◆ **WHAT TO DO**:
Give the number of lines in the data that contain "purple", and nothing more.

___ GIVEN DATA

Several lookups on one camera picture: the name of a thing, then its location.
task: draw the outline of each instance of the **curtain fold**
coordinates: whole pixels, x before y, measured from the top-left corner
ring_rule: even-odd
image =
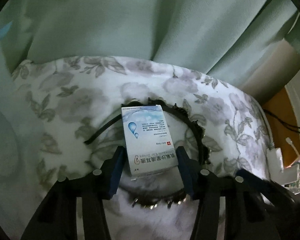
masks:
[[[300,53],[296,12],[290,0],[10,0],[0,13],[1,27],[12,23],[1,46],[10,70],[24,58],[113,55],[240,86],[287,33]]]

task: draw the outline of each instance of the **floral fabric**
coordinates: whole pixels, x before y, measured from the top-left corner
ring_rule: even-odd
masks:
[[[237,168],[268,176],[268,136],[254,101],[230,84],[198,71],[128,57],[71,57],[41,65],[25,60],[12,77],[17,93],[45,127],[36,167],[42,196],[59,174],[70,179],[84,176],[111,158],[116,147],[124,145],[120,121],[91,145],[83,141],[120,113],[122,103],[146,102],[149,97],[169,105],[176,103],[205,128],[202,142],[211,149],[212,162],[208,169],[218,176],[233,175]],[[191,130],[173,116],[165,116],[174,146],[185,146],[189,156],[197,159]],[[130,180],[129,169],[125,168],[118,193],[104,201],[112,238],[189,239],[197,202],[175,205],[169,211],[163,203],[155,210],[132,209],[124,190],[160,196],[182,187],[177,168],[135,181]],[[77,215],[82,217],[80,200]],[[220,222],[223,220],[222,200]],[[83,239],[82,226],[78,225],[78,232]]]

______
___ GIVEN DATA

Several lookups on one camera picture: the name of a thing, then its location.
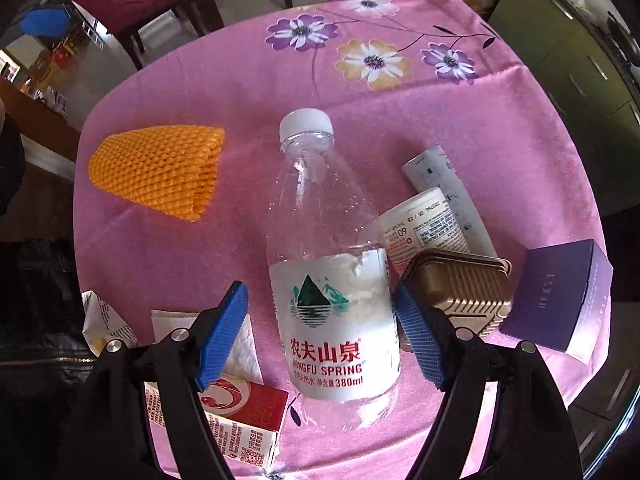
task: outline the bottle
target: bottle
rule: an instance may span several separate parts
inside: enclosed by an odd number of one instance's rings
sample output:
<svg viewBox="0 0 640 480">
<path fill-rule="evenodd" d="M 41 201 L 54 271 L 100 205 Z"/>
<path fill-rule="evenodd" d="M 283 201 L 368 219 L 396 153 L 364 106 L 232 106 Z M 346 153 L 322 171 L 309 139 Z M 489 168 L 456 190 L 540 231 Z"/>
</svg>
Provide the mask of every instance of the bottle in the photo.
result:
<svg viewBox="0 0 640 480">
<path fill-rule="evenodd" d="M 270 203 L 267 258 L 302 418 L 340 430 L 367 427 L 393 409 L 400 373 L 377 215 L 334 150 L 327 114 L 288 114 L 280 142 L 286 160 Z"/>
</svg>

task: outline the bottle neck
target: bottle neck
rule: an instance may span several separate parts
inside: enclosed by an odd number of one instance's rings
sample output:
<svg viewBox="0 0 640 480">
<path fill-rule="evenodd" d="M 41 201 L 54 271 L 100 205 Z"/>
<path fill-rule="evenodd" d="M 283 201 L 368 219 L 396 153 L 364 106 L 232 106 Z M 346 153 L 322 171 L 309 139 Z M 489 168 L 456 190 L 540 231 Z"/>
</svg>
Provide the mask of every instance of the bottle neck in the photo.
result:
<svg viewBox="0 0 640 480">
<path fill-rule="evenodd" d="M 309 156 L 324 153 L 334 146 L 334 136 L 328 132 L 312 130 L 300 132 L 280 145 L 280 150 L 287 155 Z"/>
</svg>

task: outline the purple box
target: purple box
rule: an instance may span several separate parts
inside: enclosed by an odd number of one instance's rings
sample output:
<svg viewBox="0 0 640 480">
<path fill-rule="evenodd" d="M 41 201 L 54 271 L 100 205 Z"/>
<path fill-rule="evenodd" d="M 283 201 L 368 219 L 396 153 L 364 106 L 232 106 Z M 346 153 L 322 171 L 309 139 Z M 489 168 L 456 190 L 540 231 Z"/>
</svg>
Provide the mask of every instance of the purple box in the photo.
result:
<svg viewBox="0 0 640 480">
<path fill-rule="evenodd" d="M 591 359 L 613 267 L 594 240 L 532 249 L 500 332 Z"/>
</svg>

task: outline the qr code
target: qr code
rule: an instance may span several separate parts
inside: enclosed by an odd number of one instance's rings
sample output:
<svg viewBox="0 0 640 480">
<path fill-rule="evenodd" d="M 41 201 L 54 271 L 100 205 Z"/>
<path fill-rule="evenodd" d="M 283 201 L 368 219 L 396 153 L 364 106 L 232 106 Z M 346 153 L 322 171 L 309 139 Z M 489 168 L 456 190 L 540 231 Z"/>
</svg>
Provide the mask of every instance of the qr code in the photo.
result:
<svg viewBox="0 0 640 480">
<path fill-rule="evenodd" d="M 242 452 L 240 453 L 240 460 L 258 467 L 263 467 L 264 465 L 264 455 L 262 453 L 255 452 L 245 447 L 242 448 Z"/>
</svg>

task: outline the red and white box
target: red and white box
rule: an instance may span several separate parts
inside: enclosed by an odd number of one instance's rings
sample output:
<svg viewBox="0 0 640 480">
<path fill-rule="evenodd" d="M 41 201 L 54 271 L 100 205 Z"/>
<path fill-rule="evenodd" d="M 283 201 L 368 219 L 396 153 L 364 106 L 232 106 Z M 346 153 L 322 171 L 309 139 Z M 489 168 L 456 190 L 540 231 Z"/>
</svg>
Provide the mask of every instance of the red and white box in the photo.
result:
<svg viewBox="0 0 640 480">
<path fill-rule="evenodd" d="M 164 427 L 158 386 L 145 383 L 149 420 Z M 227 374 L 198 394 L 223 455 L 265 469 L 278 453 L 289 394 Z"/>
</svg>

______
___ GIVEN DATA

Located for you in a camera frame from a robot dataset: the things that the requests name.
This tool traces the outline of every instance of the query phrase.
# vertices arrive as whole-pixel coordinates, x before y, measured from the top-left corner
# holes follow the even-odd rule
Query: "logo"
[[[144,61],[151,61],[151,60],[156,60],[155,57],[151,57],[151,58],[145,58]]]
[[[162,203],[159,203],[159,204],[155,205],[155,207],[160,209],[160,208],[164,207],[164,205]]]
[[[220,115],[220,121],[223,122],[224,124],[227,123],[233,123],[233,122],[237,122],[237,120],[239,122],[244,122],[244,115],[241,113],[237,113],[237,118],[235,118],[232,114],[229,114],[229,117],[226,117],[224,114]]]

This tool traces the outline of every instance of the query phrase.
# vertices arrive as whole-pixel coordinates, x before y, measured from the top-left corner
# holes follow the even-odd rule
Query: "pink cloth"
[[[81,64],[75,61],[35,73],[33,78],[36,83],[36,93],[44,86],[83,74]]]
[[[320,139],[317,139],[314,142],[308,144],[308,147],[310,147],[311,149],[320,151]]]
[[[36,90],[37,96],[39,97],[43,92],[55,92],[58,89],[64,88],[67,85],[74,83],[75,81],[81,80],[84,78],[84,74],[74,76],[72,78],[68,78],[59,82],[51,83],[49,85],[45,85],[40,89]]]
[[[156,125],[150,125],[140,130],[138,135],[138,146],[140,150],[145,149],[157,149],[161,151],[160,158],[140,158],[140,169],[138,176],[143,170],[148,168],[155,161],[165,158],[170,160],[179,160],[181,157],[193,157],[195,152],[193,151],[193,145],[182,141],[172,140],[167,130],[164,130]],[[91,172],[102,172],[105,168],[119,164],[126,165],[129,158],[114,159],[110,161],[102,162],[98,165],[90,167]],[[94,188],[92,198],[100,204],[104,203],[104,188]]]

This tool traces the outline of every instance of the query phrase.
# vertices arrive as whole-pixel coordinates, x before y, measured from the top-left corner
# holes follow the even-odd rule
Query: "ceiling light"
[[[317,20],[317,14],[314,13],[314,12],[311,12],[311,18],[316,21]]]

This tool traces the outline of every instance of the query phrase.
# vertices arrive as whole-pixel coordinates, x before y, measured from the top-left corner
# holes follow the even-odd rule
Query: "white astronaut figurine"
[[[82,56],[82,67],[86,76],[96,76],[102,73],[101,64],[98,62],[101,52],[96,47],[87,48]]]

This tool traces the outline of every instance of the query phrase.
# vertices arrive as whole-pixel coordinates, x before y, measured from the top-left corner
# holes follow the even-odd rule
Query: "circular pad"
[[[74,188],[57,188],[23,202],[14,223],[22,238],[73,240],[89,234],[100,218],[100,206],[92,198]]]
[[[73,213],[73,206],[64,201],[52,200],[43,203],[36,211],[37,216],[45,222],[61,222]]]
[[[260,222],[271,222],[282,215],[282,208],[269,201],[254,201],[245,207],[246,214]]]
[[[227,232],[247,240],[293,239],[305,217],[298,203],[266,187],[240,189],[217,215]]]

______

◆ **REPLY TO THE TASK**:
3